--- THE TASK ---
Give the lines below again exactly, starting with the line that holds "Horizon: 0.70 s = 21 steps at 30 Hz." and going on through the line that holds "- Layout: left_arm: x".

*** Opening DATA SHOWN ***

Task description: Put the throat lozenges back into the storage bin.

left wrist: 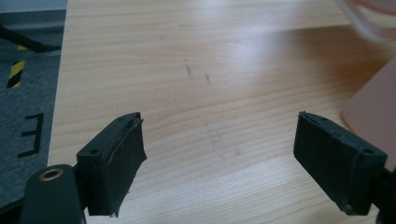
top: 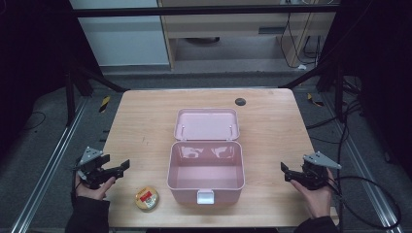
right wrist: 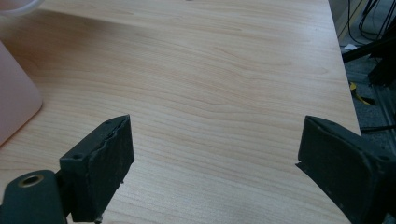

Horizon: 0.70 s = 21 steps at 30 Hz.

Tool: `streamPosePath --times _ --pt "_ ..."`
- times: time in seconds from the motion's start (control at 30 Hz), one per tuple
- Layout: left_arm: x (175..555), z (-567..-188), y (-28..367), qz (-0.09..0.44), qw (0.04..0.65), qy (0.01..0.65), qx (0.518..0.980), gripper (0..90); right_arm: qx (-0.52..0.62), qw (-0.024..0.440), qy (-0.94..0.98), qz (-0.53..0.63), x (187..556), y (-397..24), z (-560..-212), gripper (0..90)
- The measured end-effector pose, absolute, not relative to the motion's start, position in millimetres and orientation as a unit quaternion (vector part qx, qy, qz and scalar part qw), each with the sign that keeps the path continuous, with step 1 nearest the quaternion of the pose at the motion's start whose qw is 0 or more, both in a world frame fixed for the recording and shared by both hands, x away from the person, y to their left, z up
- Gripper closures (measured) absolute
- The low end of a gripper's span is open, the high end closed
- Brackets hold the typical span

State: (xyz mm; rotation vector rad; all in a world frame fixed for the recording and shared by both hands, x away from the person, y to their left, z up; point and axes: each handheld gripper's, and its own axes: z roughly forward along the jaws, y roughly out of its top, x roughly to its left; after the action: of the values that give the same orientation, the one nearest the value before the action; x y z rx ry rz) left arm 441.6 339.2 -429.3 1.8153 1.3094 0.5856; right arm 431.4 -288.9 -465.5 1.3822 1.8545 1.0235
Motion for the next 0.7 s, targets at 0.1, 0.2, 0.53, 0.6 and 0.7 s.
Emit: streamPosePath --times 0.1,0.2,0.53,0.6,0.7 --pt "440.4 -420.6 339.8 0.229 0.401 0.501 0.732 15.4 0.517 0.303 0.705 0.379 431.7 -287.7 -464.0 11.0" --pt "439.0 -413.5 340.8 0.217 0.405 0.480 0.747 15.3 0.518 0.296 0.709 0.376 432.1 -287.2 -463.8 11.0" --pt "436.2 -399.8 341.7 0.185 0.388 0.420 0.799 15.1 0.510 0.299 0.718 0.368 430.2 -285.9 -464.8 10.2" --pt "436.0 -397.2 340.9 0.182 0.384 0.407 0.809 14.9 0.508 0.302 0.719 0.366 430.3 -285.8 -464.8 9.7" --pt "436.7 -393.9 340.0 0.178 0.377 0.392 0.820 14.6 0.508 0.303 0.720 0.363 430.5 -285.9 -465.4 9.7"
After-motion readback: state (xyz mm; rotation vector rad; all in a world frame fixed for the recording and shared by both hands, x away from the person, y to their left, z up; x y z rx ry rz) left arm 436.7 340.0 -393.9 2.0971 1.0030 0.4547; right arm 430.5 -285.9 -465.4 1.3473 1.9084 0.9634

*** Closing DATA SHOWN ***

--- OUTPUT FOR THIS TASK ---
Horizon: 0.70 s = 21 steps at 30 Hz.

Tool: `streamPosePath --times _ --pt "_ ..."`
- times: time in seconds from the motion's start (control at 30 Hz), one per tuple
- Layout: left_arm: x (175..555), z (-567..-188), y (-28..367), qz (-0.09..0.44), qw (0.04..0.65), qy (0.01..0.65), qx (0.518..0.980), gripper (0..90); right_arm: qx (-0.52..0.62), qw (-0.024..0.440), qy (-0.94..0.98), qz (-0.53..0.63), x (187..556), y (-397..24), z (-560..-212), gripper (0..90)

This brings the exercise to completion.